The Durrell reference is apt. The grand-uncle in question is Robert Graves, celebrated poet, friend and contemporary of Siegfried Sasson and Wilfred Owen, whose character and force of personality
dominate the book long after his departure.

The White Goddess: An Encounter is a difficult book to define. Even the author calls it an ‘autobifantasy’. Simon Gough is indeed the great-nephew of Robert Graves and relates his memories of three periods
of his life which were affected by the great poet. 1953, aged eleven; 1960, aged an agonising seventeen; and 1989, after Graves’s death. His recollections and records are extrapolated into a perfectly woven story; a balance of emotion, tension, growth and change.


The first section, when the child Simon arrives on the island of Majorca after his parents’ divorce, is described with such brilliance and intensity at ground-level detail. I could not help but be reminded of Gerald Durrell’s observations on nature and eccentric relatives. Humour bubbles up with childlike spontaneity, yet Gough adds a darker level of insecurity. The unfamiliar is fascinating, but also fearsome.

That insecurity is only exacerbated by intensity as the seventeen-year-old Simon returns in 1960. This second trip to the village of Deya is entirely derailed by Margot, Graves’s Muse. Enthralled from the outset, Simon suffers agonies and delights, in a mirror image of his grand-uncle. Again, Durrell springs to mind, but this time, Lawrence. The evocation of the place, period and atmosphere; the precise description, the adoration for a particular geographical arrangement and its peculiar ambience. All this against the threatening backdrop of the Franco regime. Certain passages I could read again and again. Gough makes us fall in love, as much with Deya as with Margot.

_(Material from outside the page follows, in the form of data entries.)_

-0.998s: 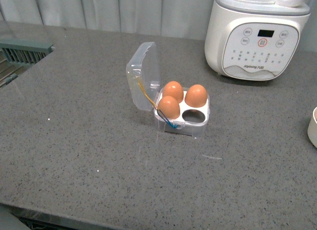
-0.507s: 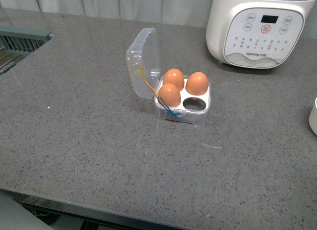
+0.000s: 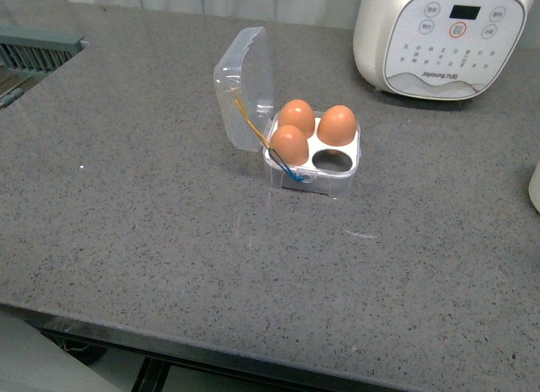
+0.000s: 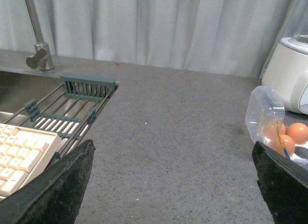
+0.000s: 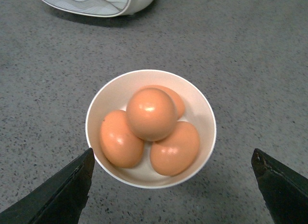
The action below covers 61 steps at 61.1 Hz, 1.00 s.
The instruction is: Put egg into box
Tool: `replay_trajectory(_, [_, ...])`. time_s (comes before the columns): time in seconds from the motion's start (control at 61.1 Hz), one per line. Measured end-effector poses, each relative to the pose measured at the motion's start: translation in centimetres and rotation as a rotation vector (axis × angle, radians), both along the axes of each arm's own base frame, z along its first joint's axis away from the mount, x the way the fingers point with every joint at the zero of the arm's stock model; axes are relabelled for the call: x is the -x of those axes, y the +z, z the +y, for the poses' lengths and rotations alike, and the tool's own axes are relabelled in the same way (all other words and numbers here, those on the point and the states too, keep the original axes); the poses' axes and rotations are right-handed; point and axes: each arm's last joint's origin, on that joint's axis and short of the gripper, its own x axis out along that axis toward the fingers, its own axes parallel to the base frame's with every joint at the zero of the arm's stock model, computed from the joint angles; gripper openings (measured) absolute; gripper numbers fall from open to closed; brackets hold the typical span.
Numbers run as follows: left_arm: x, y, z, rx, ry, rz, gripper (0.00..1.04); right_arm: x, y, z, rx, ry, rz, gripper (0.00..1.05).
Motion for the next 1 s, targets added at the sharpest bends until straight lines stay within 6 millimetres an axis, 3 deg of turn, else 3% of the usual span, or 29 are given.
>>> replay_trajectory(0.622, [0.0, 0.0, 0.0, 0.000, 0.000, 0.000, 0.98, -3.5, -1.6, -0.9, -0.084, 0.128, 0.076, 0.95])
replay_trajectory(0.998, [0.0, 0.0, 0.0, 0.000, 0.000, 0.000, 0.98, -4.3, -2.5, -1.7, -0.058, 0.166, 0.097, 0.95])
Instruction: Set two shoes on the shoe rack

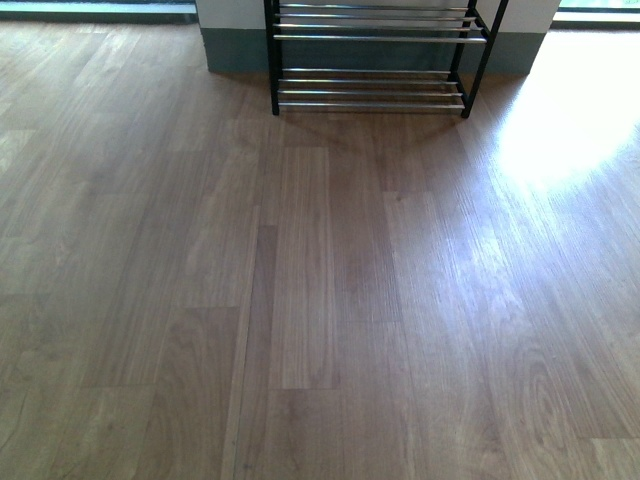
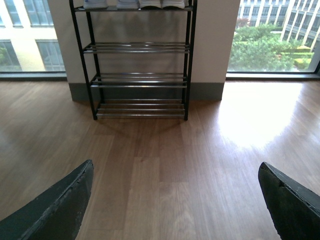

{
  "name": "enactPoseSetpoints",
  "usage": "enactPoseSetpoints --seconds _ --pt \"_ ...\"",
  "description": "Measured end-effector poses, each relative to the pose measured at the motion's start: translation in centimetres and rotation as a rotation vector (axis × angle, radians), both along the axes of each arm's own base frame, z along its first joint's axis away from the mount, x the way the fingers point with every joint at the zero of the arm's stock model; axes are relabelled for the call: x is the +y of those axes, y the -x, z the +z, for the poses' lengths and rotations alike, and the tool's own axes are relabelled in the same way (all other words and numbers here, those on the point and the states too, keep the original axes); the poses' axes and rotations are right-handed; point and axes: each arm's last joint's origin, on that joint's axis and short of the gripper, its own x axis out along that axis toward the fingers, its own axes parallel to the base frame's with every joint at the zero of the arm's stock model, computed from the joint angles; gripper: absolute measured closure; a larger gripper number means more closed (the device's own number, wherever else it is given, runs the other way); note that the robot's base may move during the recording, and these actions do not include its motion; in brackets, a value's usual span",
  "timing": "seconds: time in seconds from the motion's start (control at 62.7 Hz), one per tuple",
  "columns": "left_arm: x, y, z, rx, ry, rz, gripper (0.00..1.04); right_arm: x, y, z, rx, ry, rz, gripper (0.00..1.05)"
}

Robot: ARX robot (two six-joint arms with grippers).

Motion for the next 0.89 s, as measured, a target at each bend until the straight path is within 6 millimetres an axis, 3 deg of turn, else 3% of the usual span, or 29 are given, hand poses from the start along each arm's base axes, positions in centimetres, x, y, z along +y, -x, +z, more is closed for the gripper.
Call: enactPoseSetpoints --seconds 0.893 --pt "0.00 0.00 0.00 0.000 0.000 -0.001 0.09 0.00 0.00 0.00 0.000 0.000 0.000 0.09"
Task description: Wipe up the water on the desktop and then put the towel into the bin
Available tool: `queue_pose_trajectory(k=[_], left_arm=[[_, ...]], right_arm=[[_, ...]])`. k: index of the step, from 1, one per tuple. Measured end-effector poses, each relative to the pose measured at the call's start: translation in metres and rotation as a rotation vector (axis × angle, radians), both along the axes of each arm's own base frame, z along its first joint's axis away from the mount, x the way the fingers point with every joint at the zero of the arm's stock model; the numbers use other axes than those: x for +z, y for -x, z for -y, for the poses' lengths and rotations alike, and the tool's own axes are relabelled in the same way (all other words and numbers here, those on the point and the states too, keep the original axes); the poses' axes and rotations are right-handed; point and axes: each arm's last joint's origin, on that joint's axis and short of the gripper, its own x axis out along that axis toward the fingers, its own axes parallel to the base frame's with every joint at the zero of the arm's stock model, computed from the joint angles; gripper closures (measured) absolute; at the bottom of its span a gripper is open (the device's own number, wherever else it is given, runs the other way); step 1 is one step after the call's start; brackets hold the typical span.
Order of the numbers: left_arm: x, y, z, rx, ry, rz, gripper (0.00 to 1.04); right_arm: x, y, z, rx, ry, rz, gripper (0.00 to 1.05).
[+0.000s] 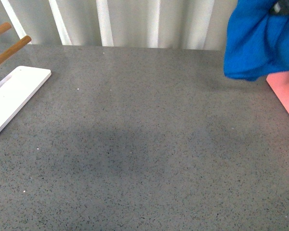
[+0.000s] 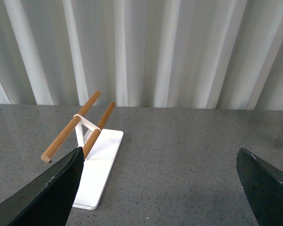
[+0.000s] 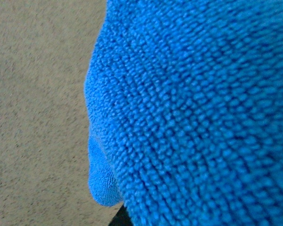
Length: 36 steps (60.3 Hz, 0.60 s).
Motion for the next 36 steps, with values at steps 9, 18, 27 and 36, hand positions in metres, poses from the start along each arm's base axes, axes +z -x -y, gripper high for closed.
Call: queue_pose_trajectory(k=[9, 18, 27, 36], left_arm=[[0.000, 0.000, 0.000, 0.000, 0.000, 0.000, 0.07], [0.000, 0.000, 0.000, 0.000, 0.000, 0.000, 0.07], [0.000, 0.000, 0.000, 0.000, 0.000, 0.000, 0.07], [0.000, 0.000, 0.000, 0.000, 0.000, 0.000, 0.07]], right_arm=[[0.041, -0.011, 0.031, -0.082, 0.010, 0.069, 1.01], [0.071, -0.020, 0.094, -0.269, 0.023, 0.046, 1.01], [0.074, -0.021, 0.141, -0.383, 0.030, -0.040, 1.01], [0.071, -0.018, 0.182, -0.457, 0.009, -0.161, 1.01]])
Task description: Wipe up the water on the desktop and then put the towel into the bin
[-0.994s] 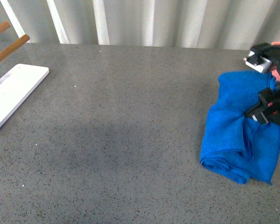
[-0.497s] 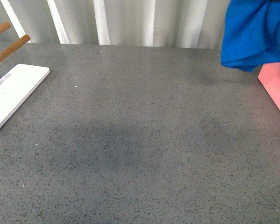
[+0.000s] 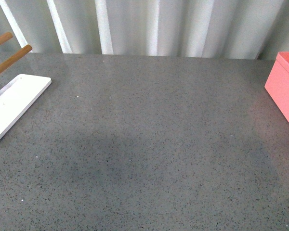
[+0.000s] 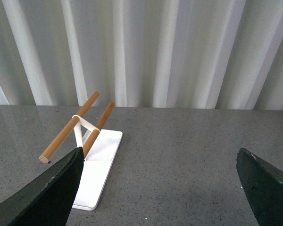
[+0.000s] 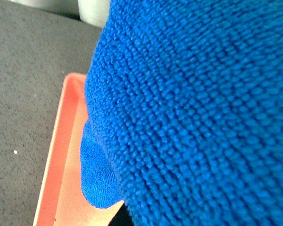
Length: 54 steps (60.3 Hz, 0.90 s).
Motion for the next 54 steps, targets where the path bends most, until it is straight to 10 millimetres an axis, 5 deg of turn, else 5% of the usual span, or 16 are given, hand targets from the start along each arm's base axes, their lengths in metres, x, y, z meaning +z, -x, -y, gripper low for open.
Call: queue_pose_trajectory(k=[17, 38, 54], left_arm=[[0.000, 0.000, 0.000, 0.000, 0.000, 0.000, 0.07], [0.000, 0.000, 0.000, 0.000, 0.000, 0.000, 0.07], [0.000, 0.000, 0.000, 0.000, 0.000, 0.000, 0.07]], right_arm=[[-0.016, -0.001, 0.014, -0.019, -0.028, -0.069, 1.01], [-0.087, 0.009, 0.016, -0.058, -0.111, -0.209, 1.00], [-0.098, 0.016, 0.028, -0.098, -0.128, -0.226, 0.60]])
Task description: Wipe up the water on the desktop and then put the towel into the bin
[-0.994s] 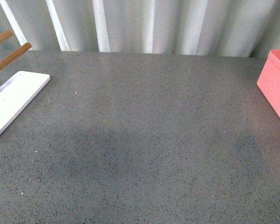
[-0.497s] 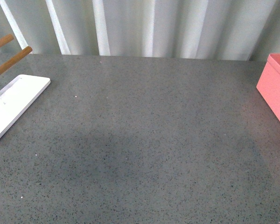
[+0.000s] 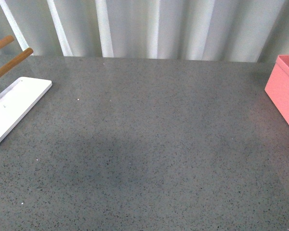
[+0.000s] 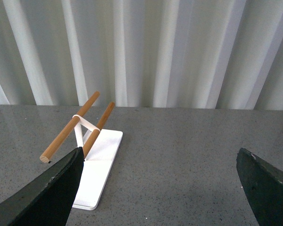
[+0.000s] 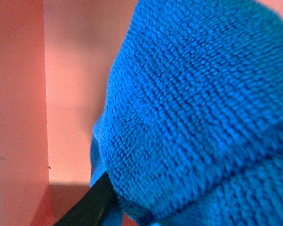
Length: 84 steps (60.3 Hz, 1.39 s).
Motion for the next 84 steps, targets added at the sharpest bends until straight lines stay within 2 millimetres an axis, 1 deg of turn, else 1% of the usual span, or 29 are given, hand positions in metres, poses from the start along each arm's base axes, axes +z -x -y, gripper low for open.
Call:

Finally, twenty-nine years later, he returns. Once again his memories, opinions and judgements are forced to shift, by the undeniable presence and tangible absence of Graves.

A beautiful, thoughtful and intelligently constructed book, which makes me want to re-read Graves. And to visit Deya. But I suspect the Deya of This Encounter with The White Goddess no longer exists.

A difficult book to define, but an easy book to love.